● EXERCISE BRIEF: Every line from the one with "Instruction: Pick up" to the final line of the records should be printed exactly as it is, with pictures left out.

● PROVIDED RECORDS:
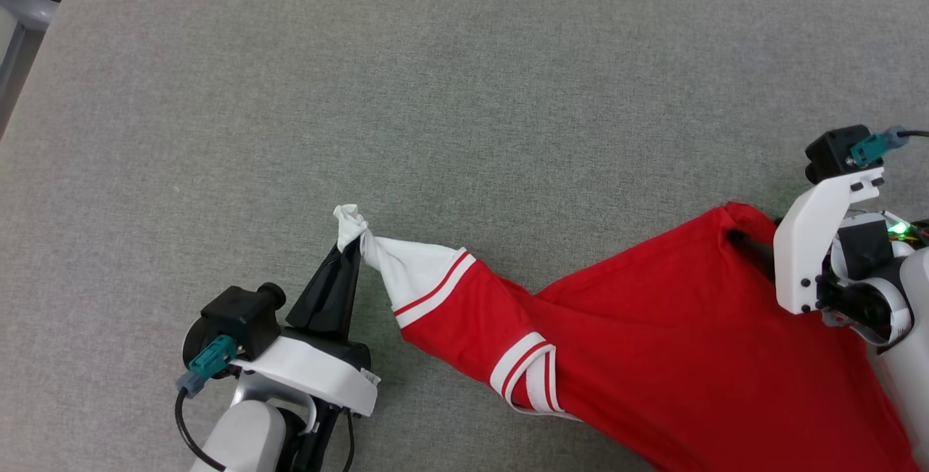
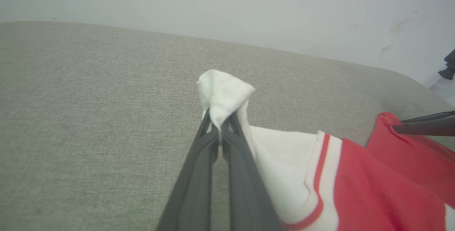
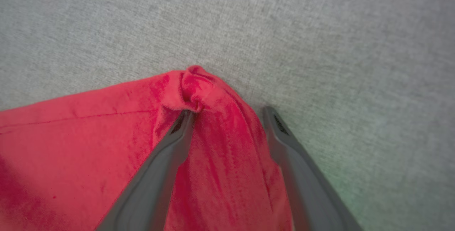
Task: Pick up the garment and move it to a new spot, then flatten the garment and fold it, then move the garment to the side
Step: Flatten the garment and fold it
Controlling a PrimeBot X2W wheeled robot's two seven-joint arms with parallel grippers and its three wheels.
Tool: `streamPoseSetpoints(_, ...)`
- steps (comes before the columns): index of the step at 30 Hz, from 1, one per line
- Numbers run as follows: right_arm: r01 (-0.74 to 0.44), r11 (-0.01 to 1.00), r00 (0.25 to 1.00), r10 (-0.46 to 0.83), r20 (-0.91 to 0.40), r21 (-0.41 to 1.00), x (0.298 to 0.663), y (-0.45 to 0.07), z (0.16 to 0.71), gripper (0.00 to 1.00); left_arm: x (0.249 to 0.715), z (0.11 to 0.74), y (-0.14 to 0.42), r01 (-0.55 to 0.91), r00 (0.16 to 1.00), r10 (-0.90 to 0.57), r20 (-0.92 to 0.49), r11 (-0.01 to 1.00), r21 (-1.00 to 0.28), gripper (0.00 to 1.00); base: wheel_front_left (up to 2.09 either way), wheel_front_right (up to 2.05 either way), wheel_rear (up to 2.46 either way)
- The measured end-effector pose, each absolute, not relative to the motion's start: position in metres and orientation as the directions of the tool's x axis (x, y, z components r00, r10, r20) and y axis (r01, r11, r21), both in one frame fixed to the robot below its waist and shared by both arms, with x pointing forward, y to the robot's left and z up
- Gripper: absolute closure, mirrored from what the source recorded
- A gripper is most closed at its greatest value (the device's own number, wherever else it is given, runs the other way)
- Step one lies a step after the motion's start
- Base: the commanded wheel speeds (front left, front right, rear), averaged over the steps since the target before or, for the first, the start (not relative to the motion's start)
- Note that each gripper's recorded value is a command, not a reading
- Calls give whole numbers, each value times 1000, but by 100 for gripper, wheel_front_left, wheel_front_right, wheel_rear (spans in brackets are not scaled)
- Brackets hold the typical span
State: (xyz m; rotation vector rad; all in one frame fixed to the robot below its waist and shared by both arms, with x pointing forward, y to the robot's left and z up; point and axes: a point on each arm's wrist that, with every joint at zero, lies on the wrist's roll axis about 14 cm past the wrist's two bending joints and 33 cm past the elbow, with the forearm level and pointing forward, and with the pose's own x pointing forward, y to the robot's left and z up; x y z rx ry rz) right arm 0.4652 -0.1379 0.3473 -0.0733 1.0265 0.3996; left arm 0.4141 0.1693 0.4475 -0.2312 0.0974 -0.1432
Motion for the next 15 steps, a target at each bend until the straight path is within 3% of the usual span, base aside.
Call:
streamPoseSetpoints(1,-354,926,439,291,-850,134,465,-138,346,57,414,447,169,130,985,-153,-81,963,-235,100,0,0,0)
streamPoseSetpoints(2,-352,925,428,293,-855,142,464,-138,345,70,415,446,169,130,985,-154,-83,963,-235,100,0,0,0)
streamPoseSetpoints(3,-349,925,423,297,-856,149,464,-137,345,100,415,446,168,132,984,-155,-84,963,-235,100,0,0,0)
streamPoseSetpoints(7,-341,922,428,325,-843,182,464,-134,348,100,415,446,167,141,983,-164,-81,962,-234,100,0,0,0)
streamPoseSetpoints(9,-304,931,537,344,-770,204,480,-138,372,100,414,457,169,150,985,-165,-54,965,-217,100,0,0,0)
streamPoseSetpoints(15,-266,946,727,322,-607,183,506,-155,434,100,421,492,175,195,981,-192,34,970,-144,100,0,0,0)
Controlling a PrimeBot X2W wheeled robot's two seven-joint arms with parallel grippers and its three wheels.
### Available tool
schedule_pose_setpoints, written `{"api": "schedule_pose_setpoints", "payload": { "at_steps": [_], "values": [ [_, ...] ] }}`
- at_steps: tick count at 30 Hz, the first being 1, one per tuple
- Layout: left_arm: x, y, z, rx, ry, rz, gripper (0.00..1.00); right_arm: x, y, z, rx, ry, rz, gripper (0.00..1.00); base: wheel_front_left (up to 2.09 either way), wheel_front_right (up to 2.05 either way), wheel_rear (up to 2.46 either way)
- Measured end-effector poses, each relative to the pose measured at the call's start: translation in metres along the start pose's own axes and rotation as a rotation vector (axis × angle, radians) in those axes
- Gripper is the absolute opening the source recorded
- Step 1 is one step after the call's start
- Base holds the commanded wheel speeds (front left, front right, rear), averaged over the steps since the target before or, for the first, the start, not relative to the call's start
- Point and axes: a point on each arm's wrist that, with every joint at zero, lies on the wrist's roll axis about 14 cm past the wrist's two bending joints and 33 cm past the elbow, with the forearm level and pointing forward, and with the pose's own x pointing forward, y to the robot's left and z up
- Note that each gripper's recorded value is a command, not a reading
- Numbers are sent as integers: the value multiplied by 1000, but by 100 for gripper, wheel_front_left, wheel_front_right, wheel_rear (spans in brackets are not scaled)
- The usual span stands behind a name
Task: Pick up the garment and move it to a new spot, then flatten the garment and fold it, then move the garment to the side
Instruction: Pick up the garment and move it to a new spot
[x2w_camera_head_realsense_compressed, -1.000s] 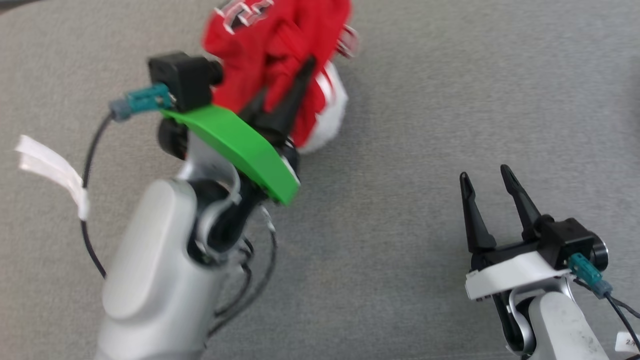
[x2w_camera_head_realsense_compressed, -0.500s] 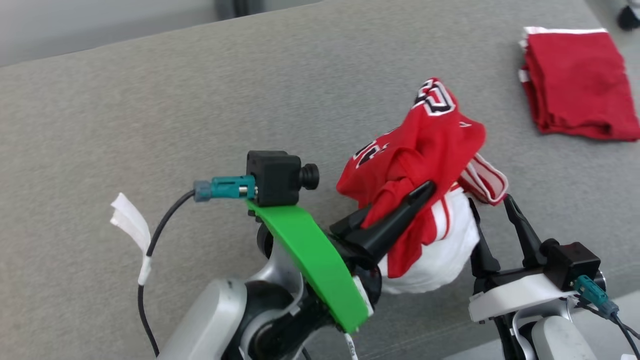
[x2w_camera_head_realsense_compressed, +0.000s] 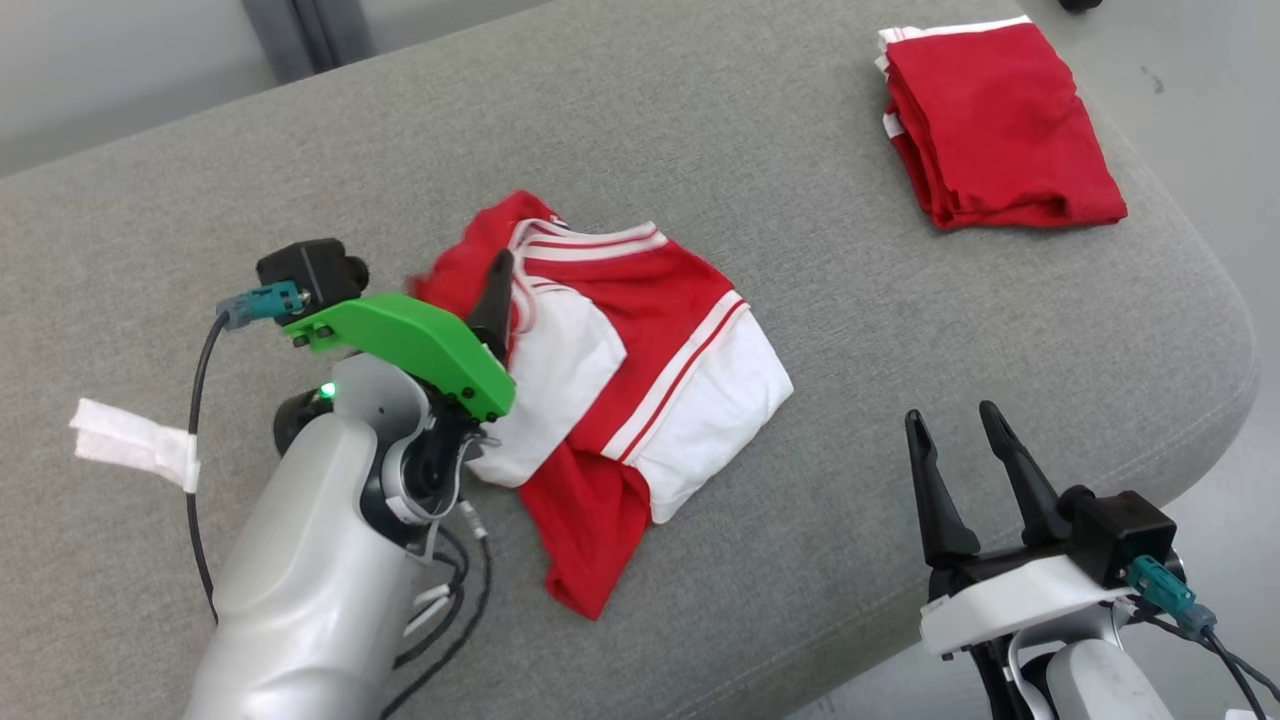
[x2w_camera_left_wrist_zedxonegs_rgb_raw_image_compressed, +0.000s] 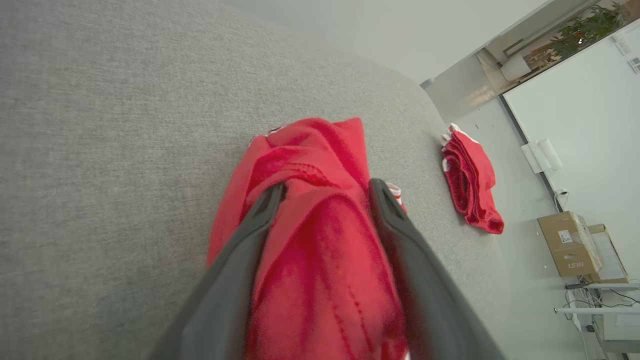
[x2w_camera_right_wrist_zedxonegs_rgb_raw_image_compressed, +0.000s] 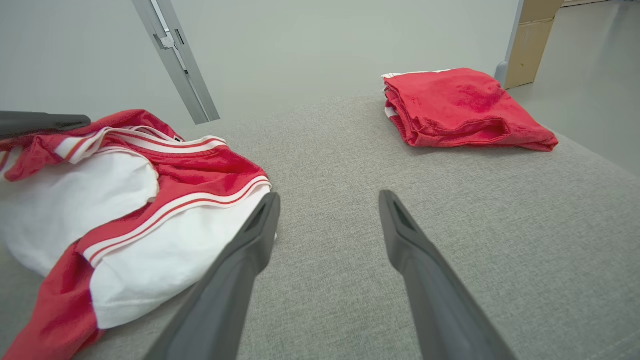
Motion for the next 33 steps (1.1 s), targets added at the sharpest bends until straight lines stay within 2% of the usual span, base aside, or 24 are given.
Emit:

● COMPLETED TASK:
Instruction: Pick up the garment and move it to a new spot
[x2w_camera_head_realsense_compressed, -1.000s] 
[x2w_camera_head_realsense_compressed, -0.500s] 
[x2w_camera_head_realsense_compressed, +0.000s] 
[x2w_camera_left_wrist_zedxonegs_rgb_raw_image_compressed, +0.000s] 
[x2w_camera_right_wrist_zedxonegs_rgb_raw_image_compressed, +0.000s] 
Motion for the next 33 steps (1.1 s), targets added at the sharpest bends until straight lines stay within 2% of the usual span, base aside, or 24 are given.
Emit:

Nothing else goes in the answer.